My all-time favorite at the grade in Little Cottonwood, this route can be "Quite a grunt to get to and tricky to find," according to the Ruckman guide, but it's well worth it. Approach via Tingey's Terror to Tingey's Torture--traverse east 25ft from the bolted anchor atop the third pitch of Tingey's Torture--for a fun, long link-up or bushwhack your way up ledges to the base of To Air Is Human (.10d) or Under Fire (.10), granting access to the low-angle, splitter first pitch (5.6). The second pitch, however, is THE pitch... Scramble up the easy ramp to the base. Jam the perfect handcrack. Commit to a wild undercling/lieback out the first flake left to a stance in a squeeze, then again back right along the top of the airy second flake--CLASSIC! Two sets of bolted anchors appear above; use the newer, upper anchor to belay/descend.


If approaching from Tingey's Torture, traverse east from the top of third pitch toward the arete, then downclimb--easy, but exposed--to the belay ledge atop The Flakes. Rappel from two bolts--a single 60m rope just reaches the ledge below. To descend, a series of fixed rap anchors due east of The Flakes puts one back on the ground.
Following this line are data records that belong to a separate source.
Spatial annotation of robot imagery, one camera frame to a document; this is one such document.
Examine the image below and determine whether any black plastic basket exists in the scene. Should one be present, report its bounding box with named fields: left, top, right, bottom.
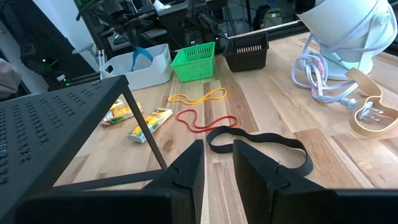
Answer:
left=222, top=31, right=270, bottom=73

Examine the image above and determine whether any white plastic bin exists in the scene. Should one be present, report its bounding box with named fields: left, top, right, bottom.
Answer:
left=98, top=43, right=174, bottom=91

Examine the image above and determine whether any red rubber band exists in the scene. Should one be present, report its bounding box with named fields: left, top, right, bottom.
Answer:
left=176, top=108, right=239, bottom=134

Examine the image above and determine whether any blue rubber band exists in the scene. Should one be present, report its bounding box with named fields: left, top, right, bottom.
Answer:
left=130, top=46, right=154, bottom=72

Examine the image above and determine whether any yellow rubber band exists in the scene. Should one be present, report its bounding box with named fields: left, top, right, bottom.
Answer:
left=167, top=87, right=228, bottom=105

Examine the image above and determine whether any white lamp power cable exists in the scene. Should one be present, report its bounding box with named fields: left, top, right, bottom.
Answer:
left=291, top=32, right=385, bottom=122

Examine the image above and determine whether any black rubber band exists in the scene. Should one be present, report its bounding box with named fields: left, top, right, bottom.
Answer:
left=206, top=125, right=314, bottom=177

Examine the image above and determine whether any tan rubber band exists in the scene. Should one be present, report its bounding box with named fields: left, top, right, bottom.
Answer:
left=345, top=67, right=398, bottom=139

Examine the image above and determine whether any grey-green backpack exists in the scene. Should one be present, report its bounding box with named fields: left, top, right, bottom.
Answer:
left=262, top=7, right=284, bottom=29

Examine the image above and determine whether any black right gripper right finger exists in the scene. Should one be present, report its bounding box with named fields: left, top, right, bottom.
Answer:
left=233, top=139, right=398, bottom=224

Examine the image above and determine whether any yellow crayon pack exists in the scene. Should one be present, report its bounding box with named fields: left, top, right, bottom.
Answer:
left=126, top=107, right=174, bottom=144
left=109, top=98, right=125, bottom=111
left=99, top=101, right=144, bottom=128

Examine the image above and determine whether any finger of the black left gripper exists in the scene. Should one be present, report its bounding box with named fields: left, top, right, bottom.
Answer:
left=125, top=18, right=138, bottom=49
left=135, top=18, right=146, bottom=49

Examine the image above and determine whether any black perforated metal shelf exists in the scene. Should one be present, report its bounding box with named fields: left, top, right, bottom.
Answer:
left=0, top=74, right=169, bottom=224

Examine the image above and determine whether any white desk lamp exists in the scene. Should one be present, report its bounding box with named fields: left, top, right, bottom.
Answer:
left=295, top=0, right=398, bottom=81

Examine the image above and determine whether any green plastic basket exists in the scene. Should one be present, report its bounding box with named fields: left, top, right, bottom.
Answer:
left=170, top=41, right=216, bottom=83

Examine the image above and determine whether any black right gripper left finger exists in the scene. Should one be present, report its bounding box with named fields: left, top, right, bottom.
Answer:
left=15, top=139, right=205, bottom=224

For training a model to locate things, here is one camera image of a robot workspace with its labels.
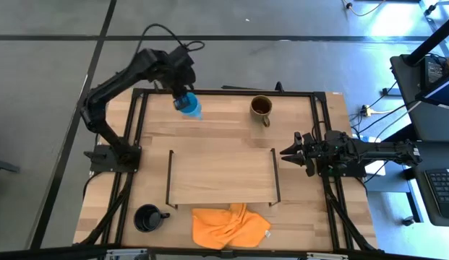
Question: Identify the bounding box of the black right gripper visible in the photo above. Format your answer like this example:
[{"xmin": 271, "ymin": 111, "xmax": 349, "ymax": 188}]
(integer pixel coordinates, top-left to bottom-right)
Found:
[{"xmin": 279, "ymin": 131, "xmax": 330, "ymax": 178}]

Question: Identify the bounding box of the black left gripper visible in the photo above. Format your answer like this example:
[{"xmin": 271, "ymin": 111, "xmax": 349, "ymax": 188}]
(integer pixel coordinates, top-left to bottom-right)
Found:
[{"xmin": 166, "ymin": 45, "xmax": 197, "ymax": 111}]

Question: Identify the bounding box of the blue mug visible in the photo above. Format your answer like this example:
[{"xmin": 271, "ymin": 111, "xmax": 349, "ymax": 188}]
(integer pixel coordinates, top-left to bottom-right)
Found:
[{"xmin": 178, "ymin": 92, "xmax": 204, "ymax": 121}]

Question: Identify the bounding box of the black mug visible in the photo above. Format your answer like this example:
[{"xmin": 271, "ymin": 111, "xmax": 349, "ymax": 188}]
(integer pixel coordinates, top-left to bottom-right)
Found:
[{"xmin": 133, "ymin": 204, "xmax": 171, "ymax": 233}]

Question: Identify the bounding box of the wooden shelf with black legs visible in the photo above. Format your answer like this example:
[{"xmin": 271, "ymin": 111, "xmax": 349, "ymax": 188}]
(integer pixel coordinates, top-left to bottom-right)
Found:
[{"xmin": 165, "ymin": 147, "xmax": 282, "ymax": 209}]

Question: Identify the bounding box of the olive green mug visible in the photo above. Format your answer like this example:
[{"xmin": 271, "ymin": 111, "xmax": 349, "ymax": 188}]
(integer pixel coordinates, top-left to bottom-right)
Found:
[{"xmin": 249, "ymin": 95, "xmax": 273, "ymax": 128}]

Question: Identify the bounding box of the orange fleece cloth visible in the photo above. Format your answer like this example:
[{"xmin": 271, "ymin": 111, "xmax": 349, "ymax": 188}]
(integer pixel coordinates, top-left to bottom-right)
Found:
[{"xmin": 191, "ymin": 202, "xmax": 273, "ymax": 251}]

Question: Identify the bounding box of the dark grey desk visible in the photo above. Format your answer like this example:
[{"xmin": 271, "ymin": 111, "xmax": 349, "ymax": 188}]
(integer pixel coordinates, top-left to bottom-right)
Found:
[{"xmin": 390, "ymin": 53, "xmax": 449, "ymax": 228}]

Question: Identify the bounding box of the black keyboard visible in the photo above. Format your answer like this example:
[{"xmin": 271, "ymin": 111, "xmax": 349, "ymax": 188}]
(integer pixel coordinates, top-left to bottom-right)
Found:
[{"xmin": 424, "ymin": 168, "xmax": 449, "ymax": 220}]

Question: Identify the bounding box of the black electronics box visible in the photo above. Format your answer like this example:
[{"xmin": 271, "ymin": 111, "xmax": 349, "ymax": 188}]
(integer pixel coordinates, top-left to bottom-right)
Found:
[{"xmin": 421, "ymin": 56, "xmax": 445, "ymax": 90}]

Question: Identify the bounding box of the black diagonal pole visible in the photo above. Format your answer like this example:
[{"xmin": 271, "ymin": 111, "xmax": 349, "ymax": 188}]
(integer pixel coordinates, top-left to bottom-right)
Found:
[{"xmin": 404, "ymin": 14, "xmax": 449, "ymax": 66}]

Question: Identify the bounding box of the grey chair foot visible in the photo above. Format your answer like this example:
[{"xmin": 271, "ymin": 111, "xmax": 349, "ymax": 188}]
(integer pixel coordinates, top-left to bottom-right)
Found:
[{"xmin": 0, "ymin": 157, "xmax": 21, "ymax": 174}]

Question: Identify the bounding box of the black bottom beam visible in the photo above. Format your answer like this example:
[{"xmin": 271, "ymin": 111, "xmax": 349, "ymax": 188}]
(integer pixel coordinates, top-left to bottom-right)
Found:
[{"xmin": 0, "ymin": 244, "xmax": 449, "ymax": 260}]

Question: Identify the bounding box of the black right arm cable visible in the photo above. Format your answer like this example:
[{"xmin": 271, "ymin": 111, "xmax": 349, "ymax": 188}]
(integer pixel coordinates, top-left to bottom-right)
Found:
[{"xmin": 309, "ymin": 121, "xmax": 328, "ymax": 142}]

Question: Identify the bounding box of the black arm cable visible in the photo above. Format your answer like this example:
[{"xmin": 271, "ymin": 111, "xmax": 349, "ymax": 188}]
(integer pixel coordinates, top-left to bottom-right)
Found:
[
  {"xmin": 136, "ymin": 23, "xmax": 206, "ymax": 53},
  {"xmin": 309, "ymin": 121, "xmax": 328, "ymax": 142}
]

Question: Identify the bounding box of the black metal table frame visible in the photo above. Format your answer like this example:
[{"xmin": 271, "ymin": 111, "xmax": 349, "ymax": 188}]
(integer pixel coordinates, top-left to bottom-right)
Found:
[{"xmin": 74, "ymin": 86, "xmax": 384, "ymax": 256}]

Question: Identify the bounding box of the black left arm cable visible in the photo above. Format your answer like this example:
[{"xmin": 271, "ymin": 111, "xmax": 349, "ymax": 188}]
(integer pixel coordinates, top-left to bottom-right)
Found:
[{"xmin": 136, "ymin": 23, "xmax": 206, "ymax": 53}]

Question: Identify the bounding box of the black floor cable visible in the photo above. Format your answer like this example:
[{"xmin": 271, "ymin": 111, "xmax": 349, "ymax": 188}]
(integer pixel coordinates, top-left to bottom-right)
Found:
[{"xmin": 341, "ymin": 0, "xmax": 387, "ymax": 17}]

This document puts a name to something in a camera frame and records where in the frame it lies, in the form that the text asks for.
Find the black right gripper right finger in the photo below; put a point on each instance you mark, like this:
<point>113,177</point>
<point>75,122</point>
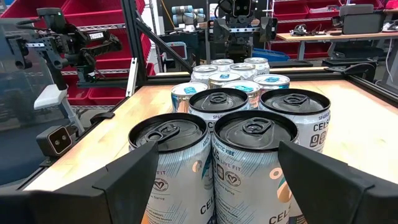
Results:
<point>342,202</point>

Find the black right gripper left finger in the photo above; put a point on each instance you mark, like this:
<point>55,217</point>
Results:
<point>93,205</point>

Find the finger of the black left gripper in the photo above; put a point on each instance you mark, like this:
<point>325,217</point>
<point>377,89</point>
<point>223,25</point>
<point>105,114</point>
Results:
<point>269,28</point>
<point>221,30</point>

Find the white Celsius can black lid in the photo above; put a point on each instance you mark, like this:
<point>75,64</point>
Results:
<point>217,101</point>
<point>245,174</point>
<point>183,174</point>
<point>311,124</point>

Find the black background robot arm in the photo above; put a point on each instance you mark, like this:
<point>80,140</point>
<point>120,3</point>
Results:
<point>77,46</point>

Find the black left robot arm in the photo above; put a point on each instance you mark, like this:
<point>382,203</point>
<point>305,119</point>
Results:
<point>237,54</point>

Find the blue plastic crate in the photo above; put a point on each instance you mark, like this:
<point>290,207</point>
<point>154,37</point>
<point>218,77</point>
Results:
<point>270,55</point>

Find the small black tool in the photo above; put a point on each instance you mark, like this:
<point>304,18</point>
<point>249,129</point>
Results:
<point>300,30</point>

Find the wooden workbench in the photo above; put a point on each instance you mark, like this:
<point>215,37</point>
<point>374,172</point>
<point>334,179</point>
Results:
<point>311,36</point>

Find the dark blue panel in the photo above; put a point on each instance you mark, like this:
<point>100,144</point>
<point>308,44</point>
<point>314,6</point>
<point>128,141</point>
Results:
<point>18,155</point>

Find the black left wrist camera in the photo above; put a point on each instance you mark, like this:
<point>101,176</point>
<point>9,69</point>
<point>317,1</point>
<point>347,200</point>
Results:
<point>242,7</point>

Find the black table-level camera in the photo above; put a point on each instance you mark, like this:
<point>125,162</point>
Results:
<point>56,140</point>

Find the black rail clamp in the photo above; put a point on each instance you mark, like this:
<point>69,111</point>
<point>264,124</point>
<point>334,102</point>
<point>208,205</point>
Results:
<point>102,117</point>

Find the black curved rail fixture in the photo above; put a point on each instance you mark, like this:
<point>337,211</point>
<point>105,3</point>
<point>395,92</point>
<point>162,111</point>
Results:
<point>360,69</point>

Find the white pad on grey post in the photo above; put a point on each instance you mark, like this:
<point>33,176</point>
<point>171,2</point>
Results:
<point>49,95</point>

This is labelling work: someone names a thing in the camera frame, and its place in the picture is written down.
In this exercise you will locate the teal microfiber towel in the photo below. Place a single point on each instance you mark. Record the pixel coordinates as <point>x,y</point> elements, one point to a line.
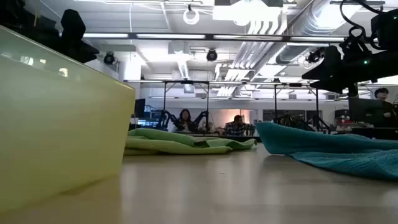
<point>326,149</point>

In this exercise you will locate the small dark monitor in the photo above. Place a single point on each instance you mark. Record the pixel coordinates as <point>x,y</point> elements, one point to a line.
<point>140,108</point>

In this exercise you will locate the black dome camera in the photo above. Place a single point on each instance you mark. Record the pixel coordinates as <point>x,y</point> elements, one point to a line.
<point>211,55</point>
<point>314,56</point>
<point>109,58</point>

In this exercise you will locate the black aluminium table frame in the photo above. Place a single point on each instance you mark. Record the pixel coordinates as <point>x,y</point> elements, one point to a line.
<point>242,137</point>

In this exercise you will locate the black frame stand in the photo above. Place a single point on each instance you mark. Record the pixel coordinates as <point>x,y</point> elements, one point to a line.
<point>275,102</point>
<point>164,99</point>

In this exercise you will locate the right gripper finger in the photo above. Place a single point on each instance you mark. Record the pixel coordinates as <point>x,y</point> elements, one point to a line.
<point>335,85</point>
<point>329,65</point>

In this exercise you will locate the person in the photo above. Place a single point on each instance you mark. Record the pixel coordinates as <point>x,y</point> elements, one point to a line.
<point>384,105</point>
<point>185,121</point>
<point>237,126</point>

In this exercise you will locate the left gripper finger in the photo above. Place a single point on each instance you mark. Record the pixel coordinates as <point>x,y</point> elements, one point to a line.
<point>73,26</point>
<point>82,51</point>

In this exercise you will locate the yellow translucent plastic basket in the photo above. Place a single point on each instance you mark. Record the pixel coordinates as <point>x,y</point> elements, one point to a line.
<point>62,124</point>

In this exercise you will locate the silver ventilation duct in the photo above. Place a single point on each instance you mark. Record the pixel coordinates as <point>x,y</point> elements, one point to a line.
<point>311,18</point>

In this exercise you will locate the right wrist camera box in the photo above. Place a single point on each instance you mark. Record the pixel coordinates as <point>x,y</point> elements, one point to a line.
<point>387,31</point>

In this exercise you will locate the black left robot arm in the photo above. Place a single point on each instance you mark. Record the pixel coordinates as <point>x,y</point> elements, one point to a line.
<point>12,12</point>

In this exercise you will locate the black monitor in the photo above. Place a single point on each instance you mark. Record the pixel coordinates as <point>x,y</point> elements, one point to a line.
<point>362,110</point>

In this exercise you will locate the bright green microfiber towel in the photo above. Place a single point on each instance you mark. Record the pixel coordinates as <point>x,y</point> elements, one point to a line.
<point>161,134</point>

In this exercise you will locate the long fluorescent light strip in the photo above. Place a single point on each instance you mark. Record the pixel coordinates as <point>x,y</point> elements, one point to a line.
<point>248,37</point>
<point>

Bring a standard rack. Doubles in off-fingers to hand sizes are useful, but not necessary; a large 4.5" cam protects the wideness.
Please Note: there is no fixed intermediate anchor between the two pitches of The Flakes. I've always rapped using a single 60m rope, but if descending the line of anchors due east of the route, be careful! With rope stretch, one just barely reaches the third and fourth set of anchors (if counting the anchors atop the route). Be sure to take a good look at some of the other stellar lines on the east gate; scramble along the base to reach the main trail to the gate boulders. Sep 26, 2008
A 70 works a lot better here. This really is one of the coolest around. Maybe its because you have to find it and once you do you're a ways up? I like doing "plasma" for a warm-up then "to air is human" for really fun approach pitches. It makes a nice .10 circuit. Sep 29, 2008
Boissal .
Small Lake, UT
Boissal .   Small Lake, UT
Best single pitch I've done in all of Wasatchland. The approach, exposure, steepness and nature of the feature you're climbing (1/2" sheet of detached granite, picture a dead vertical Zion Curtain) make for quite an intimidating route.
No individual hard move but overall quite pumpy and WILD!
We belayed from a gear anchor a bit above the bushes growing on the low angle ramp. Uses the whole 70m rope and some. There's a sling anchor in the bushes to rap to the next station (top of El Guapo). We left a biner on it as the tape that converted the existing biner into a locker wasn't looking too hot.

As a side note, any info on the crack that branches left and meets up with the route at the offwidth? Looks amazing, undercling to tips-lieback... Nov 3, 2008
Todd Green
Todd Green   SLC, UT
Sweet, sweet set of flakes. Much taller than Boissal's pics make it out to be. (He must have used a French lense. :P ) There is a set of glued anchors due east of the bush-belay. With two 70's tied together you can do a single rap clear down to the gully. Aug 16, 2009
Wow, finally got up there. We did 6 or 7 pitches of Tingeys Terror and finish just left of the rap bolts for the flakes....We top roped the flakes which pumped Mike and I pretty good. Crux seemed to be the start of the second part. then liebacked the flake. Awesome Smiles all around/ It looks to eat 1's 2's 3's and 4's; for pro...bring a few of each can't wait to get back there. steve Oct 17, 2009
Boissal .
Small Lake, UT
Boissal .   Small Lake, UT
Steve, a single set from BD .5 to 3 and a 5 or old 4.5 is all you need. Don't haul doubles up there, there are no good stances to place in the undercling/lieback sections. It's a place and punch it for a while type of line. Oct 18, 2009
Rapping off east with a single seventy meter--- 3 raps is perfect. then a slog down the debris..... Oct 18, 2009
Alec LaLonde
Alec LaLonde  
You can also traverse from the top of Tingey's Terror to reach the first pitch. There is a bolted arete (not sure what route it is) which separates the East Gate from the main Gate above Fudd ledge. Go up and traverse right below some trees to a bolted belay station, then do another easy traversing pitch (5.5) bushwhacking up a ledge to a flat area below some tumbled boulders. The first pitch starts above here after a short scramble in the splitter fist crack on the left side of the slab above.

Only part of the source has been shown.